EXERCISE GOAL:
Scan the lines below; pull out those with "workbench".
### DATA
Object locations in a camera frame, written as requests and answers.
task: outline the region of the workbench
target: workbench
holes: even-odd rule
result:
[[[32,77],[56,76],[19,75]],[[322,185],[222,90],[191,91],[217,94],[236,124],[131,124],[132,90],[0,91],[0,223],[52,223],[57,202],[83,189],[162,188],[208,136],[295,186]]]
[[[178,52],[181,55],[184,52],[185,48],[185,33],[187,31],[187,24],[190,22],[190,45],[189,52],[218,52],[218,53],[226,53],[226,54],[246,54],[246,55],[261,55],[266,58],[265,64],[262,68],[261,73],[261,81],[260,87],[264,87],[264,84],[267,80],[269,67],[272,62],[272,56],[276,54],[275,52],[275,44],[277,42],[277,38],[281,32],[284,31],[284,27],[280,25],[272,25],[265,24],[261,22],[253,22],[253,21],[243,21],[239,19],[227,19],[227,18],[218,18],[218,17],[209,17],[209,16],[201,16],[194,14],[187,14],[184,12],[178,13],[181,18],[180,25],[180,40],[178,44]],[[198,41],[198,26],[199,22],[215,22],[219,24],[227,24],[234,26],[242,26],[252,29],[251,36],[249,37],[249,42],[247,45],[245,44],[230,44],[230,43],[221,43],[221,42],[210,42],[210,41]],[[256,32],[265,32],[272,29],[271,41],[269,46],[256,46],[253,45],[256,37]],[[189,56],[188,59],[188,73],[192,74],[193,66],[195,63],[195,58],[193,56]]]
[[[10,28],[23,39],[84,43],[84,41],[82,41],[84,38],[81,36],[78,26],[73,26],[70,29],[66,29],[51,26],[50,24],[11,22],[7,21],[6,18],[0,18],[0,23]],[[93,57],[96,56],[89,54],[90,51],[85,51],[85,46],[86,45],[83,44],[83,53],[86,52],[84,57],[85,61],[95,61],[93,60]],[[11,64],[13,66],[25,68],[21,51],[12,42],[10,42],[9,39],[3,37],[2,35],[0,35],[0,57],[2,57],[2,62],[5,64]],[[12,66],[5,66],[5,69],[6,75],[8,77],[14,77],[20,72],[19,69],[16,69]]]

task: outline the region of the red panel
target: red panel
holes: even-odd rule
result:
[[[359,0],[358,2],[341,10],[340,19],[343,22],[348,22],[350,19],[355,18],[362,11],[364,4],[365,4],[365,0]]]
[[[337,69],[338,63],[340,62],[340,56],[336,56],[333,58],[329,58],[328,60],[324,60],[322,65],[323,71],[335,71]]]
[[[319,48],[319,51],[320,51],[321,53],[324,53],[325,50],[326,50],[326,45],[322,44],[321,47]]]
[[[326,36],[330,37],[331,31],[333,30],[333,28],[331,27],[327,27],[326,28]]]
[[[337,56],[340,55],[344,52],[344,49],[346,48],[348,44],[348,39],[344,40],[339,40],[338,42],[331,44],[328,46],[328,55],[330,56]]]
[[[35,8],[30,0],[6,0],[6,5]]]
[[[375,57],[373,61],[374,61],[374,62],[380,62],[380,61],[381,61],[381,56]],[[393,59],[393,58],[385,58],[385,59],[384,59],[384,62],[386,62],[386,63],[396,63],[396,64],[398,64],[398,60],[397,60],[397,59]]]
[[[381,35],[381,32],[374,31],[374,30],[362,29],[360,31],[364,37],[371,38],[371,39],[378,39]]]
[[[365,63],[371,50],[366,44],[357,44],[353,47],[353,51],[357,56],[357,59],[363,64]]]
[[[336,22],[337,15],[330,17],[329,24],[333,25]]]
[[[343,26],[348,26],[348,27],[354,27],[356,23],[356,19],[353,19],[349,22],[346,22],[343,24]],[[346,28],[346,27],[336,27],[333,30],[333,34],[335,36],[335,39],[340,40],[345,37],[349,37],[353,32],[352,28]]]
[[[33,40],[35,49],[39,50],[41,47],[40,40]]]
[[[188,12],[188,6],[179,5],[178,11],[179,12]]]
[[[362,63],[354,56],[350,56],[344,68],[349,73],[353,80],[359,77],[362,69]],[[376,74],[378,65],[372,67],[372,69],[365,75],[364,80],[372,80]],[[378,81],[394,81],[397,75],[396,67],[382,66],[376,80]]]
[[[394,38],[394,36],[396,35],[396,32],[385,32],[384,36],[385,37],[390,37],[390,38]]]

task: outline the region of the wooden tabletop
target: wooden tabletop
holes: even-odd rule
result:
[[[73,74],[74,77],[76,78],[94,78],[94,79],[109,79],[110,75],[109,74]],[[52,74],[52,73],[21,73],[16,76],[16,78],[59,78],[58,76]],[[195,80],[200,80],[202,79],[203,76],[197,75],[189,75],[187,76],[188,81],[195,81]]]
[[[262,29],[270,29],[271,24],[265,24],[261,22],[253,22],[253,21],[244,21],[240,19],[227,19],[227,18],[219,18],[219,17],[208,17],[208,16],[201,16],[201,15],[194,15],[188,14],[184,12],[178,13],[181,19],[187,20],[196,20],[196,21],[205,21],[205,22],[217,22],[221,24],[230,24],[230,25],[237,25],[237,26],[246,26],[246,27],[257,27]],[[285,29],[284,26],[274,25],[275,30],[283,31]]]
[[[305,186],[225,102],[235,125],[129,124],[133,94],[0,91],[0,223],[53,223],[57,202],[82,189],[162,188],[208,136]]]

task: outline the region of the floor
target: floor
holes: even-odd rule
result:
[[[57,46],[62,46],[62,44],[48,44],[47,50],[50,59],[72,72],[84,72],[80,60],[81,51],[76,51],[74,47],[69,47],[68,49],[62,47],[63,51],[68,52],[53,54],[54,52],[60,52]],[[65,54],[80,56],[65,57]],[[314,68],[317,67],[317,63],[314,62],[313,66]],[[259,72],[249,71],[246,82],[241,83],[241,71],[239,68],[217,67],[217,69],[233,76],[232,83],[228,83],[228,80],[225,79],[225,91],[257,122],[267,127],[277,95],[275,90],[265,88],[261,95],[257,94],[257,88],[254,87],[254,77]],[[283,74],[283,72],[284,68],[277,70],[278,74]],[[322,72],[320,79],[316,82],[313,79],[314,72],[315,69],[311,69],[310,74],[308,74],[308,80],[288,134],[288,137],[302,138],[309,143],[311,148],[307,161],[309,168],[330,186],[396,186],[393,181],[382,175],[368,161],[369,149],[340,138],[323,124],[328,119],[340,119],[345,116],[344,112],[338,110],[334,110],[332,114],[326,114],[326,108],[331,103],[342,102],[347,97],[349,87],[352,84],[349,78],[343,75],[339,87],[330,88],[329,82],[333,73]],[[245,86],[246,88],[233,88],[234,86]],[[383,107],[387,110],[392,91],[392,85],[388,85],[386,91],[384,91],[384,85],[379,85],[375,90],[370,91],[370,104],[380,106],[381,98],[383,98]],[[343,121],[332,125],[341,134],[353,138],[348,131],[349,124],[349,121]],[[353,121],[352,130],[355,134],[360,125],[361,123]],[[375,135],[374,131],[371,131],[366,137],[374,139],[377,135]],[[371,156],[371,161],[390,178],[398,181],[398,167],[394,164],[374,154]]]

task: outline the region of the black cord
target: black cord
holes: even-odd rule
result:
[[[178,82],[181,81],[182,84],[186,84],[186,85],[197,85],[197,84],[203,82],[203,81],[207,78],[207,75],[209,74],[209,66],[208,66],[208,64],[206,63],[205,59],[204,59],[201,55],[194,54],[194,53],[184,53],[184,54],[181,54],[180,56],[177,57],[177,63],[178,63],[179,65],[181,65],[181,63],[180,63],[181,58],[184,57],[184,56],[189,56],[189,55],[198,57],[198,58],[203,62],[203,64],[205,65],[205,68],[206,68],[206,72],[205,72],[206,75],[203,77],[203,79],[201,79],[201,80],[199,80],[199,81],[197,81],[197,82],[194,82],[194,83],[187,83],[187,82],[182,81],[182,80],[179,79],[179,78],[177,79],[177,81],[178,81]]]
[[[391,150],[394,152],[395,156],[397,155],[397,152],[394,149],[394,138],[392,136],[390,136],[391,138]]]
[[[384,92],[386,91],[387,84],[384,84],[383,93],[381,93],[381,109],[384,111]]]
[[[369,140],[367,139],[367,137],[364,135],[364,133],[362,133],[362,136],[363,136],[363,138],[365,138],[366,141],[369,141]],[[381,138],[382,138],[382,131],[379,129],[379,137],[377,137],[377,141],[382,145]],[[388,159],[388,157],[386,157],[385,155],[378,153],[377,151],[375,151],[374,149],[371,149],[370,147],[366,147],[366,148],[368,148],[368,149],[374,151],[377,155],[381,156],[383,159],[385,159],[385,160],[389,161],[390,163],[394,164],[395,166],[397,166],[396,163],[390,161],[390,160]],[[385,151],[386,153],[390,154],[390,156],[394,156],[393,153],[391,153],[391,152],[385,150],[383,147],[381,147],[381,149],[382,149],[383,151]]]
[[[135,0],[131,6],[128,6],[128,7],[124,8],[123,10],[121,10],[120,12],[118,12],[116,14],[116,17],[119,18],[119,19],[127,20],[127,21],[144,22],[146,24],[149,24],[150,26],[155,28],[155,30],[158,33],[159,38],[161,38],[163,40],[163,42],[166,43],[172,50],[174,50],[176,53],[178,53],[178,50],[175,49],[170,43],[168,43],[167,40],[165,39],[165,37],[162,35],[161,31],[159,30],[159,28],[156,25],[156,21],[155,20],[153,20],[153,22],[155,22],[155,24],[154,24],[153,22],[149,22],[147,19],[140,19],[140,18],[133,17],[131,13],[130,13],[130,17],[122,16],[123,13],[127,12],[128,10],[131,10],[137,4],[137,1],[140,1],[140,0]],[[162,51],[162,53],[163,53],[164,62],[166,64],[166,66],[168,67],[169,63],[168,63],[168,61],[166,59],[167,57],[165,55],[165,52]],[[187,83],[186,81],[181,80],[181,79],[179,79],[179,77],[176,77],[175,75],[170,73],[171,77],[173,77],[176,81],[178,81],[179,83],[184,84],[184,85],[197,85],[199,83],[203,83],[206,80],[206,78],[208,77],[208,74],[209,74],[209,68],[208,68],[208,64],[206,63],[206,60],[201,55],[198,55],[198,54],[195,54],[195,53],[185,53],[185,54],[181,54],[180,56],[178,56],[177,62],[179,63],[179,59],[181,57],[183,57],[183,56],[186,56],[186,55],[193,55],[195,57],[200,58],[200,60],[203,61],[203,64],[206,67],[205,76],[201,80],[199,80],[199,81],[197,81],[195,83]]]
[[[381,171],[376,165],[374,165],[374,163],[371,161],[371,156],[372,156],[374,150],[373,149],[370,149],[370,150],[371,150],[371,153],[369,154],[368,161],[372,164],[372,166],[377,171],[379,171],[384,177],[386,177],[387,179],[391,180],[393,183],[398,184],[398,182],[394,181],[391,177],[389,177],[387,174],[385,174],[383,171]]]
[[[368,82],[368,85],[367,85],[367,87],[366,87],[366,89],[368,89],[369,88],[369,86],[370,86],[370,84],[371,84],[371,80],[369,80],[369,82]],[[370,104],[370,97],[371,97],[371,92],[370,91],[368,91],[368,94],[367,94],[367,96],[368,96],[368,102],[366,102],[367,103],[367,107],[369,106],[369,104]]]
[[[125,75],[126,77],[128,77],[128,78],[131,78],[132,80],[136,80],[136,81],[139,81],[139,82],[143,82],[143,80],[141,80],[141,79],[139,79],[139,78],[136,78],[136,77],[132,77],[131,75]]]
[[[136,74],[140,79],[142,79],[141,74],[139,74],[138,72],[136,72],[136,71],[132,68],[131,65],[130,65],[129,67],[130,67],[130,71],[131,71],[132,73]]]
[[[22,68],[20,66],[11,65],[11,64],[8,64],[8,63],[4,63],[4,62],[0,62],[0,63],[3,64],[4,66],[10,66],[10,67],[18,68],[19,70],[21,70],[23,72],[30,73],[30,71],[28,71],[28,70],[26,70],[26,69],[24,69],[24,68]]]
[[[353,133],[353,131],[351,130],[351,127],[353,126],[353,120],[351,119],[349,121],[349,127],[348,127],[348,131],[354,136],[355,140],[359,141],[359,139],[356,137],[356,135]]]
######
YOUR SOLUTION:
task: outline the region of the workbench
target: workbench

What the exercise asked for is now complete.